C’est pareil au golf : je ne m’assieds pas pour réfléchir à la vitesse de ma tête de club, à ma trajectoire, ou quoi que ce soit d’autre. J’utilise la technologie pour m’entraîner, mais quand vient le moment de jouer, il est temps de faire confiance au travail que la technologie vous a aidé à faire.

En quoi ce processus d’entraînement, mental et physique, était-il différent de votre programme d’entraînement précédent ?

Scott Stallings : je ne savais pas vraiment comment m’y prendre, alors je me suis dit : « Allez, je vais faire confiance à Garmin. J’ai décidé de faire confiance aux gens autour de moi pour m’aider à m’entraîner de la manière la plus sûre possible, et à vraiment profiter de la course. »

Y a-t-il des habitudes d’entraînement que vous avez prises et que vous continuerez à utiliser dans votre programme d’entraînement en tant que professionnel ?

Scott Stallings : je vais intégrer des courses tempo, et j’ai beaucoup aimé les séances sur piste, même si je ne suis pas très doué pour ça. En tant que coureur de grande taille de 40 ans, ressentir de la vitesse, ce n’est pas chose courante. Je suis clairement un coureur lent.

En quoi votre forme physique affecte-t-elle votre jeu de golf ?

Scott Stallings : quand on est en meilleure forme, on est capable de rester debout plus longtemps et de tenir physiquement sur la durée. Pour moi, c’est un rappel : plus je prends soin de moi, plus j’ai de chances d’avoir une longue carrière, et j’en suis vraiment reconnaissant.

Quelle montre connectée Garmin (ou autre produit de la marque) utilisez-vous et quelles fonctionnalités utilisez-vous le plus ?

Scott Stallings : j’ai effectué chacune de mes séances de course à pied avec la HRM-Pro™ Plus. J’utilise le Approach® R50. J’utilise aussi le télémètre Approach Z30 pour le golf. Je porte la fēnix® 8. J’aime l’autonomie de la batterie de la fēnix 8. J’aime qu’elle soit équipée d’une lampe torche. Quand on est habitué à la lampe torche, passer à un simple éclairage d’écran, c’est comme revenir en arrière.

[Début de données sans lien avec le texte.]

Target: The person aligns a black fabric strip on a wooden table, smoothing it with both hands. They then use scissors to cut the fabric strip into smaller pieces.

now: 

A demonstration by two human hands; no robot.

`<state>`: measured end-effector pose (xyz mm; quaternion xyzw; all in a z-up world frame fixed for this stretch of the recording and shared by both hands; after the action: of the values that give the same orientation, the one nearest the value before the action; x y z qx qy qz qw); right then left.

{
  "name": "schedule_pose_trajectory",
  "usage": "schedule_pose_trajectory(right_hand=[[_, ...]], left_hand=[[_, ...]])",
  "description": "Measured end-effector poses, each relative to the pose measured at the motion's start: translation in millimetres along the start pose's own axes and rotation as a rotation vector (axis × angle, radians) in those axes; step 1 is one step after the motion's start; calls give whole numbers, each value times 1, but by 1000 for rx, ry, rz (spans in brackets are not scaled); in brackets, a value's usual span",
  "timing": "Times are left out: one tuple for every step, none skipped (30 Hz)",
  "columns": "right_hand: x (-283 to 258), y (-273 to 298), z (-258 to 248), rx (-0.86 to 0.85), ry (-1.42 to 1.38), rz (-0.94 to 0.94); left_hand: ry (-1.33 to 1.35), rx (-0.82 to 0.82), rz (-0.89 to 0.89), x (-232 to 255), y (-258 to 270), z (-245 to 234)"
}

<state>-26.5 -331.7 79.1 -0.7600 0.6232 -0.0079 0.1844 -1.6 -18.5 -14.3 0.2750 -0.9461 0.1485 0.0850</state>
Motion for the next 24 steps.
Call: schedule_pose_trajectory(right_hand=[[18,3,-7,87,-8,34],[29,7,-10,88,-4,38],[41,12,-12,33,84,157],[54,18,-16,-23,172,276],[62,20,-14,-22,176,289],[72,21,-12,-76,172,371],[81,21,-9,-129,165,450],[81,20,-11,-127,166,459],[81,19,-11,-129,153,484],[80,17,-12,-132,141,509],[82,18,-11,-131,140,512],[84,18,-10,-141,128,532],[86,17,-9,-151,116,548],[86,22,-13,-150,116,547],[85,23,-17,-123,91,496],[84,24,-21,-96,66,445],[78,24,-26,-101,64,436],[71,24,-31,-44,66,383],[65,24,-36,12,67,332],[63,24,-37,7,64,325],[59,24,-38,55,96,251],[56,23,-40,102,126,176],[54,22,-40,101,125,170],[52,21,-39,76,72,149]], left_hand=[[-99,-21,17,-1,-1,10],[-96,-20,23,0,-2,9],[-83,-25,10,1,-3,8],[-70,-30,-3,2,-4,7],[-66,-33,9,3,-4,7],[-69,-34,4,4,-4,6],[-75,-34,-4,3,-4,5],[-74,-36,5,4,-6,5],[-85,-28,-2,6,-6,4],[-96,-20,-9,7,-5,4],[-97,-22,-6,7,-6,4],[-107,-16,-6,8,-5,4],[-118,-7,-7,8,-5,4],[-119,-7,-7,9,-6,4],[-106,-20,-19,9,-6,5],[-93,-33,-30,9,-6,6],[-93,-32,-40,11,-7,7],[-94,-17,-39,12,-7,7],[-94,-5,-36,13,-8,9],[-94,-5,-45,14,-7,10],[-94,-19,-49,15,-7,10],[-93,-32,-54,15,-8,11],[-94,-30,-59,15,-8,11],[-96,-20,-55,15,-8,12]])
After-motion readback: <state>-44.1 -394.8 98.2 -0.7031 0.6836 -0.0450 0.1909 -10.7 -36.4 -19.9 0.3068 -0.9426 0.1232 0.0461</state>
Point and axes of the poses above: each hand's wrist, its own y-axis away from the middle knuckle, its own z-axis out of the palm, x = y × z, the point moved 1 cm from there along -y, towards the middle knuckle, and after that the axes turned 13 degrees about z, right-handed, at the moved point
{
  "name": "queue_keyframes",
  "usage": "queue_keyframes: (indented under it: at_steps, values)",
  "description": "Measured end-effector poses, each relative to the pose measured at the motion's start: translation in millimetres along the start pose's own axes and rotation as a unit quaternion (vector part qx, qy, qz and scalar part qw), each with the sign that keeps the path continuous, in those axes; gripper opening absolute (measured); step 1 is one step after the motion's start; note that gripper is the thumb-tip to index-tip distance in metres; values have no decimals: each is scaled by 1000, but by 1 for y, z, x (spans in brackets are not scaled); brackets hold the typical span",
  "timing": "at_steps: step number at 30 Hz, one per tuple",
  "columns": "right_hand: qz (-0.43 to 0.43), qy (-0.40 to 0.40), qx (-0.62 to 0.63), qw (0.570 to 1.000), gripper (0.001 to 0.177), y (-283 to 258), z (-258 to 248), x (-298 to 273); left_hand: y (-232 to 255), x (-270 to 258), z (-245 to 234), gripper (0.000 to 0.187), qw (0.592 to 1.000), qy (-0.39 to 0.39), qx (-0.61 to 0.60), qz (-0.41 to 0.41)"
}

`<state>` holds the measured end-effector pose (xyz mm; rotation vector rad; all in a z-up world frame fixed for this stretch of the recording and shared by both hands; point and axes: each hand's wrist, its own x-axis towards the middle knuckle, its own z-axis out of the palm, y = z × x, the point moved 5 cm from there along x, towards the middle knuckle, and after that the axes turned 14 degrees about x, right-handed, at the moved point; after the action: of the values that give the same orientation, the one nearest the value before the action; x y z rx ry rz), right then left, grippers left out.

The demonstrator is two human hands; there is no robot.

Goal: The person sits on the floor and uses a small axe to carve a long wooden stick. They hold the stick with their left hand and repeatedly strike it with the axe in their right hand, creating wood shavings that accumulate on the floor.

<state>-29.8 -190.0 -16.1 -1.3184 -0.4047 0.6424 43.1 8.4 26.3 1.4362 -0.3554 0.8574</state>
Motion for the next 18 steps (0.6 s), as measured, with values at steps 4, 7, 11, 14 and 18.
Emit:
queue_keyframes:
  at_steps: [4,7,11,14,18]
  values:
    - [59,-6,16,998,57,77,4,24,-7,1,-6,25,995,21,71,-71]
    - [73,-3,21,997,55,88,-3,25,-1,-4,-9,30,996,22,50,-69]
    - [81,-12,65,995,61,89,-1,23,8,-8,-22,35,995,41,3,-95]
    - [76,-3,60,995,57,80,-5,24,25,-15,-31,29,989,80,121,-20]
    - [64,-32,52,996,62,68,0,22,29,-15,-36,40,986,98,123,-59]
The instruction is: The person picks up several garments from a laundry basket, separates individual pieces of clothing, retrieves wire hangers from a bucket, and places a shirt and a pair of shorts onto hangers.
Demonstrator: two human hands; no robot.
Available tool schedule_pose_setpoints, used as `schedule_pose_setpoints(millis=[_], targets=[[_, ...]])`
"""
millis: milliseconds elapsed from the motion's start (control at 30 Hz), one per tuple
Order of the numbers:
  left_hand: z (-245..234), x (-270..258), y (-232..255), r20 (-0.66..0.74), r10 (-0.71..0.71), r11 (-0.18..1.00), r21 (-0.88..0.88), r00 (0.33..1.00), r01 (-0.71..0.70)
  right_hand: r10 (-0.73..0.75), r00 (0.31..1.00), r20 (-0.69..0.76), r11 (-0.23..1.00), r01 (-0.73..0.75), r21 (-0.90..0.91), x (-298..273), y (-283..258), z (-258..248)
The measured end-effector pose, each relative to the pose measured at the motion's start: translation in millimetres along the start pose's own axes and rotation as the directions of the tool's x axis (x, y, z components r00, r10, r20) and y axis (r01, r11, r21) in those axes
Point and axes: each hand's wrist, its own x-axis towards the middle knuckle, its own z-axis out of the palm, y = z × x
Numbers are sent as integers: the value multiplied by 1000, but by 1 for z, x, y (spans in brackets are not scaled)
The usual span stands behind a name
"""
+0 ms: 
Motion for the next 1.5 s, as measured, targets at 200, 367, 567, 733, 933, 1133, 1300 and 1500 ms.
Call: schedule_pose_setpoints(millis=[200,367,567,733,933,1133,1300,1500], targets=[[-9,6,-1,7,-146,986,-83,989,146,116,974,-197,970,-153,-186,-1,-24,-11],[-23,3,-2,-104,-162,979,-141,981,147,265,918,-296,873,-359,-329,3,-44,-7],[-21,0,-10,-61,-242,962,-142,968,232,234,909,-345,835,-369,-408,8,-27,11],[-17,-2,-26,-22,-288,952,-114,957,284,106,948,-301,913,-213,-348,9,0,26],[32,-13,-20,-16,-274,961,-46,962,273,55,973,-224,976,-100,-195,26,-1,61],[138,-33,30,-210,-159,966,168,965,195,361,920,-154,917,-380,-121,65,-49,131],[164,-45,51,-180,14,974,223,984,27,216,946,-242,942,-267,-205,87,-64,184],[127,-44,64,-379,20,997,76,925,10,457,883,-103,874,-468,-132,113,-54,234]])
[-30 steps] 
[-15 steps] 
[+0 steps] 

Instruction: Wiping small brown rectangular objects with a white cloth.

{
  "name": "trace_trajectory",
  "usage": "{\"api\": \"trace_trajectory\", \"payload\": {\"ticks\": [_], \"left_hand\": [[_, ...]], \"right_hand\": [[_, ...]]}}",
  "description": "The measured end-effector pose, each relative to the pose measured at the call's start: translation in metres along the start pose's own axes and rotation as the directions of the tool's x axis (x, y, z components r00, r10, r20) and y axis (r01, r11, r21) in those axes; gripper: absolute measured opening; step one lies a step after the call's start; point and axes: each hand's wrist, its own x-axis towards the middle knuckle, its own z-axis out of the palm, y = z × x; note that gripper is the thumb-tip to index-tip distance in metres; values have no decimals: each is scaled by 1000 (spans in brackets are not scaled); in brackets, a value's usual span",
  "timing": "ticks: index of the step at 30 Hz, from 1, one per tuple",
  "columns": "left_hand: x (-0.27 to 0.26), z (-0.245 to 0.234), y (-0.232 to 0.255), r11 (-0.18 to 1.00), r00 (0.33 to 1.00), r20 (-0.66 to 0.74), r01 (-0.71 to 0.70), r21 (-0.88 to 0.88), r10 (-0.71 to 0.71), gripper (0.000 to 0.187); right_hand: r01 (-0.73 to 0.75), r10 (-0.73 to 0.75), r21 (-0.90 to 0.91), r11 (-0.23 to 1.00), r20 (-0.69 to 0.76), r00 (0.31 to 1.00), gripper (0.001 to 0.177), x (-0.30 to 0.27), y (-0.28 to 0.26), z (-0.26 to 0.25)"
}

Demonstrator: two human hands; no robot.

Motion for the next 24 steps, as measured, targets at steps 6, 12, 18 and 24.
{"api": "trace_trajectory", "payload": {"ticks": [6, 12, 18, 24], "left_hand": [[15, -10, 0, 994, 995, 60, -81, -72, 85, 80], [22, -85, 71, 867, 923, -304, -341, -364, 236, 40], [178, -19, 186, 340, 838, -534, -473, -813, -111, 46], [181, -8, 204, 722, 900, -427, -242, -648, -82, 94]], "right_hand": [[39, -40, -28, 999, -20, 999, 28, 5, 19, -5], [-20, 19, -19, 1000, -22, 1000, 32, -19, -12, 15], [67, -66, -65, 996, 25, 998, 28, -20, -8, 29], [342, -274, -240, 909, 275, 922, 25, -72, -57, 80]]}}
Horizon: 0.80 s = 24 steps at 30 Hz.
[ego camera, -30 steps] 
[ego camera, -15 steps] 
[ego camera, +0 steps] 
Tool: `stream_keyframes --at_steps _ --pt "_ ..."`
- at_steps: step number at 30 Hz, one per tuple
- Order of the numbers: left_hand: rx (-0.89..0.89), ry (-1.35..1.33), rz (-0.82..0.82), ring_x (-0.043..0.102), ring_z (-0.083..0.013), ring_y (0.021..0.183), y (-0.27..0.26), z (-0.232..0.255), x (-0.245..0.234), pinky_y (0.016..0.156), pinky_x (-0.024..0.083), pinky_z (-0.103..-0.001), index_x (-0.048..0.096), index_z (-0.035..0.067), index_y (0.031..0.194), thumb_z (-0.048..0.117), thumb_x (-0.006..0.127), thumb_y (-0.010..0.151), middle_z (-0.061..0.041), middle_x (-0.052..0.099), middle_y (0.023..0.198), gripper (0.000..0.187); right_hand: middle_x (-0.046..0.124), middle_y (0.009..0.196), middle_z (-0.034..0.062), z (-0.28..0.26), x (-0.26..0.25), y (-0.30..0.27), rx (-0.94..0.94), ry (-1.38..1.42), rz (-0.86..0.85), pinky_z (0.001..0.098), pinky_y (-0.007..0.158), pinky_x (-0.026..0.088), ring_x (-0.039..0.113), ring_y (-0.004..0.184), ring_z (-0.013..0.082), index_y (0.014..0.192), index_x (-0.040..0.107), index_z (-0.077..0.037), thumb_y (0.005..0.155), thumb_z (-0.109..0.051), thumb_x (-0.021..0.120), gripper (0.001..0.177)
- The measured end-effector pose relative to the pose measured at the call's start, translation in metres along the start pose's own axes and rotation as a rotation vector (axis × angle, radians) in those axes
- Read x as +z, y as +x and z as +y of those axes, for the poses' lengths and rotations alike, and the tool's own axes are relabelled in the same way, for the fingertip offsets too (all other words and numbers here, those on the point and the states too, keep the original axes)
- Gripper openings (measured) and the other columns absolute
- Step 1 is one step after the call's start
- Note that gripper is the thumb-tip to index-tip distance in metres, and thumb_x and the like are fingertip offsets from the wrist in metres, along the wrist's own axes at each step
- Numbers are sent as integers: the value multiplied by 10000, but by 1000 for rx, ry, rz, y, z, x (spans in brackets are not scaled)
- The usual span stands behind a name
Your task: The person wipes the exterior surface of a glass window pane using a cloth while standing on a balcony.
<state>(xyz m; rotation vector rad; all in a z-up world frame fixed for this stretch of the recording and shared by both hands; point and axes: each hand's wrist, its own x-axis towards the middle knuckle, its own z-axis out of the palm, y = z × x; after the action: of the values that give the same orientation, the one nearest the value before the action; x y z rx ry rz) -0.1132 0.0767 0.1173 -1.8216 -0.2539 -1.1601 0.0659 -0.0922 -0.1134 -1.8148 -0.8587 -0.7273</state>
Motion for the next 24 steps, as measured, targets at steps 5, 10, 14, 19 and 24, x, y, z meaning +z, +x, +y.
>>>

Plus j’interagissais avec, plus l’algorithme prédictif se mettait en route pour m’aider dans l’entraînement. Hier soir, quand je me suis couché, ma séance de course était censée durer 45 minutes. Puis aujourd’hui, en consultant Garmin Coach, j’ai vu : « Super nuit ! Ajoutez 15 minutes. Entraînez-vous une heure. »

Quelles leçons tirez-vous de cette expérience pour le reste de l’année ?

Scott Stallings : j’admire ce que le corps humain peut faire. Si vous allez jusqu’au bout, que vous établissez un programme et que vous vous entourez de personnes plus intelligentes que vous… Il s’agit simplement de faire preuve de discipline, de persévérer et de faire confiance au processus.

Je pense que beaucoup de gens essaient de se rendre la tâche plus difficile qu’elle ne l’est. En réalité, si je peux le faire, n’importe qui peut le faire.